Every entry must be given again exactly. Include no pictures.

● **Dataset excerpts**
━━━

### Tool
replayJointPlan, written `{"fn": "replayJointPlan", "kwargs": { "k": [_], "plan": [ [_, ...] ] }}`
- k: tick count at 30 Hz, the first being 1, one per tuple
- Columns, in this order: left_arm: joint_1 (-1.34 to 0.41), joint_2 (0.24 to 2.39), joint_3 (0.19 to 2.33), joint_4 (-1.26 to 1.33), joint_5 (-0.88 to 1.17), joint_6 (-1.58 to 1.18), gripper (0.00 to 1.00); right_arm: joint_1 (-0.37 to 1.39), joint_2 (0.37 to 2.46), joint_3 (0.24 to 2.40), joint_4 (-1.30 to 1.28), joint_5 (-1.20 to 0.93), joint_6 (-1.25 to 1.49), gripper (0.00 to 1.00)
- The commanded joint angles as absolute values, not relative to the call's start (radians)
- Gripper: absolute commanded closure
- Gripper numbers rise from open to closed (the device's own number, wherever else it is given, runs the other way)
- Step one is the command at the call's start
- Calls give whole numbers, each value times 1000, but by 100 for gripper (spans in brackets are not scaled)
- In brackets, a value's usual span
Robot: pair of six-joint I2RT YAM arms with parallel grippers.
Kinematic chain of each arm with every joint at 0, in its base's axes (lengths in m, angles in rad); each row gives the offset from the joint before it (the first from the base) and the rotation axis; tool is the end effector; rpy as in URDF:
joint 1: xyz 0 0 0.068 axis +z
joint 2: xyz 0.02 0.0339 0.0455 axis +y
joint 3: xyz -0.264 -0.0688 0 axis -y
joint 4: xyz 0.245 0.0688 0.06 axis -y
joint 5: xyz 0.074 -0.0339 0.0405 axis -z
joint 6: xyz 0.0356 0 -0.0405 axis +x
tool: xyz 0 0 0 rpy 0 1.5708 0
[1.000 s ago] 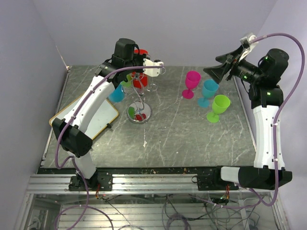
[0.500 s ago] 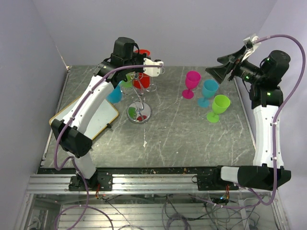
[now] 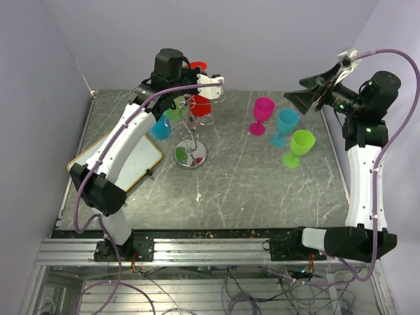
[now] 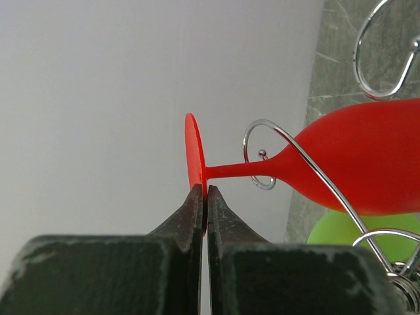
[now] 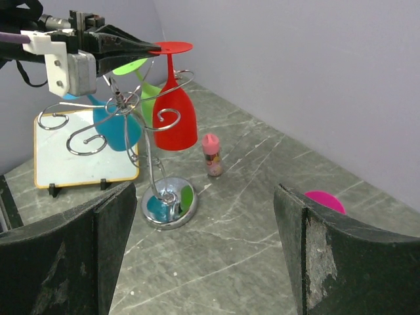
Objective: Place the wine glass upside down on the wine glass rack
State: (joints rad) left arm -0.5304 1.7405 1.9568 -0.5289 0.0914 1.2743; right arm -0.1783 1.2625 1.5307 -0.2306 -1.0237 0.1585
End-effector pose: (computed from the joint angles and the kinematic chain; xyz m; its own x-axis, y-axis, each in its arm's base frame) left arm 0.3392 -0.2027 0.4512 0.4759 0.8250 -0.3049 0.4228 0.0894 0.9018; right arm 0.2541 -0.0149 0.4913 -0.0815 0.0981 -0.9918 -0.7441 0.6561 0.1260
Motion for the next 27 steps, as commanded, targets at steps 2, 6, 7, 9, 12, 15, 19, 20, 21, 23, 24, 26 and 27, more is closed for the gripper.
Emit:
{"fn": "replayJointPlan", "kwargs": {
  "k": [2, 6, 7, 9, 12, 15, 19, 20, 21, 23, 24, 26, 27],
  "plan": [
    [-542, 1732, 1949, -423, 94, 1226, 93, -193, 1238, 1517, -188, -1043, 186, 15],
    [-557, 1739, 1930, -385, 58, 1206, 93, -200, 1239, 1508, -170, -1048, 202, 15],
    [-559, 1743, 1928, -379, 48, 1201, 93, -201, 1240, 1507, -166, -1050, 205, 15],
    [-562, 1750, 1926, -373, 39, 1199, 93, -202, 1240, 1506, -163, -1052, 208, 15],
    [-568, 1765, 1928, -369, 18, 1195, 93, -204, 1239, 1503, -159, -1052, 210, 15],
    [-571, 1786, 1951, -385, -6, 1188, 93, -207, 1238, 1499, -158, -1052, 211, 15],
    [-569, 1814, 1989, -421, -55, 1186, 93, -209, 1236, 1496, -156, -1054, 213, 15],
    [-571, 1821, 1995, -428, -66, 1185, 93, -210, 1237, 1494, -155, -1054, 214, 15],
    [-569, 1825, 2004, -434, -74, 1183, 93, -210, 1237, 1494, -154, -1054, 214, 15],
    [-570, 1829, 2009, -448, -84, 1182, 93, -210, 1236, 1490, -152, -1054, 216, 15],
    [-570, 1827, 2009, -452, -89, 1184, 93, -212, 1236, 1489, -150, -1054, 217, 15],
    [-571, 1820, 2005, -456, -94, 1186, 93, -212, 1234, 1486, -149, -1055, 218, 15],
    [-570, 1816, 2003, -458, -95, 1187, 93, -212, 1233, 1486, -148, -1054, 217, 15]
  ]
}}
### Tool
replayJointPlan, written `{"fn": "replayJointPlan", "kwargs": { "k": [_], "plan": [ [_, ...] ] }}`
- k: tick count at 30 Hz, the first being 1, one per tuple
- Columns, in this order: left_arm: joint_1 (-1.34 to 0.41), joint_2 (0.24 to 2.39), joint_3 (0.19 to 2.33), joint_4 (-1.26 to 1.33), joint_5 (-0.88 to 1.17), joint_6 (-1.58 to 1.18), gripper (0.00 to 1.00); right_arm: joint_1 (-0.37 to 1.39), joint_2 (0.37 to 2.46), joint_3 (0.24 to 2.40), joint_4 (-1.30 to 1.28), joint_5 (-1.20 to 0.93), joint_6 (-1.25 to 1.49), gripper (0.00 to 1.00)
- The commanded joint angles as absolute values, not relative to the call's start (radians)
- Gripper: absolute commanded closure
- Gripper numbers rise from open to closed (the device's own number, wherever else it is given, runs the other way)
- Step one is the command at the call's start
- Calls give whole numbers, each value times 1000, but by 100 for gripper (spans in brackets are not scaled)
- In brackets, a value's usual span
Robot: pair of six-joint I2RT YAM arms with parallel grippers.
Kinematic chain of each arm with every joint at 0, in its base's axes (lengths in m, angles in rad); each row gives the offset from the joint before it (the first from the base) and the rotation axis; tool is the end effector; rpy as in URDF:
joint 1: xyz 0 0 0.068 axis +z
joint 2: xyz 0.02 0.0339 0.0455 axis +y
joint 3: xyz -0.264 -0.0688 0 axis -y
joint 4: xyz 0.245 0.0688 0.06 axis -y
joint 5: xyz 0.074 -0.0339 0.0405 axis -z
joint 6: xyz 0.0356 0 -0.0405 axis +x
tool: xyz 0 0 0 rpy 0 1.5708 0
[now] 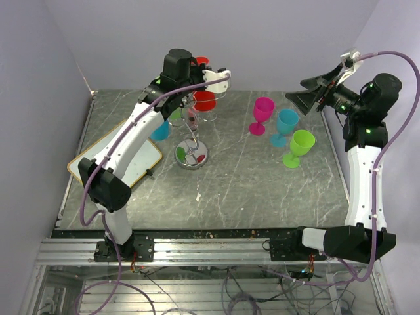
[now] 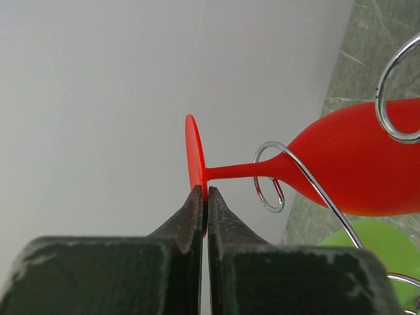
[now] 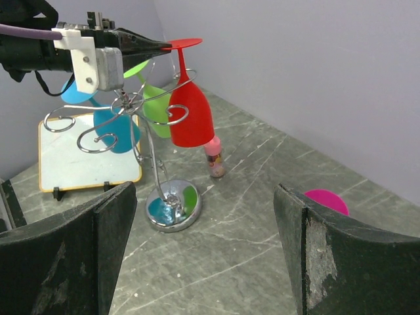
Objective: Place the wine glass upside down on the wine glass rack
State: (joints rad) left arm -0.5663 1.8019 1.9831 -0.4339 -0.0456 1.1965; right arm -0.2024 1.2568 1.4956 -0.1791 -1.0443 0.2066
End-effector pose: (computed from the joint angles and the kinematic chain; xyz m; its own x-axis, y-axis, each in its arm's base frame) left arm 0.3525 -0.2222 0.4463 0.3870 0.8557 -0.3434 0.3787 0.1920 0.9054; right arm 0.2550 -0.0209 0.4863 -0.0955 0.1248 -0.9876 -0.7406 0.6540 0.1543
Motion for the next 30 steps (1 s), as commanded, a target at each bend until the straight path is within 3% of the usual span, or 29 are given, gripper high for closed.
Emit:
{"fn": "replayJointPlan", "kwargs": {
  "k": [1, 30],
  "plan": [
    [-570, 1812, 2002, -460, -94, 1189, 93, -212, 1233, 1485, -147, -1054, 218, 15],
    [-471, 1835, 2076, -506, 221, 1313, 93, -221, 1225, 1457, -123, -1057, 234, 15]
  ]
}}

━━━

● **THE ANSWER**
### Tool
replayJointPlan, written `{"fn": "replayJointPlan", "kwargs": { "k": [_], "plan": [ [_, ...] ] }}`
- k: tick count at 30 Hz, the first being 1, one per tuple
- Columns, in this order: left_arm: joint_1 (-1.34 to 0.41), joint_2 (0.24 to 2.39), joint_3 (0.19 to 2.33), joint_4 (-1.26 to 1.33), joint_5 (-0.88 to 1.17), joint_6 (-1.58 to 1.18), gripper (0.00 to 1.00); right_arm: joint_1 (-0.37 to 1.39), joint_2 (0.37 to 2.46), joint_3 (0.24 to 2.40), joint_4 (-1.30 to 1.28), joint_5 (-1.20 to 0.93), joint_6 (-1.25 to 1.49), gripper (0.00 to 1.00)
- The commanded joint angles as absolute values, not relative to the call's start (radians)
- Gripper: absolute commanded closure
- Gripper numbers rise from open to closed (the device's own number, wherever else it is given, runs the other way)
- Step one is the command at the call's start
- Calls give whole numbers, each value times 1000, but by 100 for gripper (spans in brackets are not scaled)
- In brackets, a value's usual span
Robot: pair of six-joint I2RT YAM arms with parallel grippers.
Kinematic chain of each arm with every joint at 0, in its base's axes (lengths in m, angles in rad); each row gives the offset from the joint before it (the first from the base) and the rotation axis; tool is the end effector; rpy as in URDF:
joint 1: xyz 0 0 0.068 axis +z
joint 2: xyz 0.02 0.0339 0.0455 axis +y
joint 3: xyz -0.264 -0.0688 0 axis -y
joint 4: xyz 0.245 0.0688 0.06 axis -y
joint 5: xyz 0.074 -0.0339 0.0405 axis -z
joint 6: xyz 0.0356 0 -0.0405 axis +x
tool: xyz 0 0 0 rpy 0 1.5708 0
[1.000 s ago] 
[0.500 s ago] 
[now] 
[now] 
[now] 
Objective: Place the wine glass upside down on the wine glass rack
State: (joints rad) left arm -0.5304 1.7405 1.9568 -0.5289 0.0914 1.2743; right arm -0.1783 1.2625 1.5307 -0.2306 -1.0237 0.1585
End-effector pose: (computed from the joint angles and the kinematic chain; xyz m; its own x-axis, y-axis, each in its arm's base frame) left arm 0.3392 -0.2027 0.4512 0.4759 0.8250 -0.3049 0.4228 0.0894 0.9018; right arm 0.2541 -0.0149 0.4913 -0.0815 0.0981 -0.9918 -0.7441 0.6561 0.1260
Motion for the next 27 steps, as commanded, targets at steps 2, 6, 7, 9, 12, 15, 19, 20, 21, 23, 24, 26 and 27, more is closed for the gripper.
Emit:
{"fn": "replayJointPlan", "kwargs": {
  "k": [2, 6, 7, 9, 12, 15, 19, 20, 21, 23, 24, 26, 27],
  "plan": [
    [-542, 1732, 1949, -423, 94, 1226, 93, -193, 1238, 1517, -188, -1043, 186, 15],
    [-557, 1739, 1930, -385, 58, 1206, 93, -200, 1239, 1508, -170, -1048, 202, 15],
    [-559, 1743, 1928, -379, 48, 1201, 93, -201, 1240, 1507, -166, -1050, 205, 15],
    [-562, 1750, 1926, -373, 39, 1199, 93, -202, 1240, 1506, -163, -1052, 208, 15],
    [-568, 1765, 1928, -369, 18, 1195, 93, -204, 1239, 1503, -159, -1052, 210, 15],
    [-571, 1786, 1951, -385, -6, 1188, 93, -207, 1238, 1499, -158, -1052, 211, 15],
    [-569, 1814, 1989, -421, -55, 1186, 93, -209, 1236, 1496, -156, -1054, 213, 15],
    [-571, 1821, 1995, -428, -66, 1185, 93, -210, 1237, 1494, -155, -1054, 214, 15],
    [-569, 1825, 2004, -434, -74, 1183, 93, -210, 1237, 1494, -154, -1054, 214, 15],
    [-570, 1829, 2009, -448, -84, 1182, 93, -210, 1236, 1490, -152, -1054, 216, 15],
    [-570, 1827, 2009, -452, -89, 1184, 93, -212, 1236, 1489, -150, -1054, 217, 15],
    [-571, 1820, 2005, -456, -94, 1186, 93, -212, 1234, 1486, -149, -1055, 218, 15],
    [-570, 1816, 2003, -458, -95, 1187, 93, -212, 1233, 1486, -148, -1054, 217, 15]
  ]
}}
### Tool
replayJointPlan, written `{"fn": "replayJointPlan", "kwargs": { "k": [_], "plan": [ [_, ...] ] }}`
- k: tick count at 30 Hz, the first being 1, one per tuple
- Columns, in this order: left_arm: joint_1 (-1.34 to 0.41), joint_2 (0.24 to 2.39), joint_3 (0.19 to 2.33), joint_4 (-1.26 to 1.33), joint_5 (-0.88 to 1.17), joint_6 (-1.58 to 1.18), gripper (0.00 to 1.00); right_arm: joint_1 (-0.37 to 1.39), joint_2 (0.37 to 2.46), joint_3 (0.24 to 2.40), joint_4 (-1.30 to 1.28), joint_5 (-1.20 to 0.93), joint_6 (-1.25 to 1.49), gripper (0.00 to 1.00)
- The commanded joint angles as absolute values, not relative to the call's start (radians)
- Gripper: absolute commanded closure
- Gripper numbers rise from open to closed (the device's own number, wherever else it is given, runs the other way)
- Step one is the command at the call's start
- Calls give whole numbers, each value times 1000, but by 100 for gripper (spans in brackets are not scaled)
- In brackets, a value's usual span
Robot: pair of six-joint I2RT YAM arms with parallel grippers.
Kinematic chain of each arm with every joint at 0, in its base's axes (lengths in m, angles in rad); each row gives the offset from the joint before it (the first from the base) and the rotation axis; tool is the end effector; rpy as in URDF:
joint 1: xyz 0 0 0.068 axis +z
joint 2: xyz 0.02 0.0339 0.0455 axis +y
joint 3: xyz -0.264 -0.0688 0 axis -y
joint 4: xyz 0.245 0.0688 0.06 axis -y
joint 5: xyz 0.074 -0.0339 0.0405 axis -z
joint 6: xyz 0.0356 0 -0.0405 axis +x
tool: xyz 0 0 0 rpy 0 1.5708 0
[now] 
[now] 
[now] 
Objective: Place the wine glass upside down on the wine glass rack
State: (joints rad) left arm -0.5663 1.8019 1.9831 -0.4339 -0.0456 1.1965; right arm -0.2024 1.2568 1.4956 -0.1791 -1.0443 0.2066
End-effector pose: (computed from the joint angles and the kinematic chain; xyz m; its own x-axis, y-axis, each in its arm's base frame) left arm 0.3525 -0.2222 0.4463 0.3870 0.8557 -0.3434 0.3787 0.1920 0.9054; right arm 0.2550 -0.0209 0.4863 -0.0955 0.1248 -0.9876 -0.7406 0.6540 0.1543
Motion for the next 30 steps (1 s), as commanded, a target at each bend until the straight path is within 3% of the usual span, or 29 are given, gripper high for closed.
Emit:
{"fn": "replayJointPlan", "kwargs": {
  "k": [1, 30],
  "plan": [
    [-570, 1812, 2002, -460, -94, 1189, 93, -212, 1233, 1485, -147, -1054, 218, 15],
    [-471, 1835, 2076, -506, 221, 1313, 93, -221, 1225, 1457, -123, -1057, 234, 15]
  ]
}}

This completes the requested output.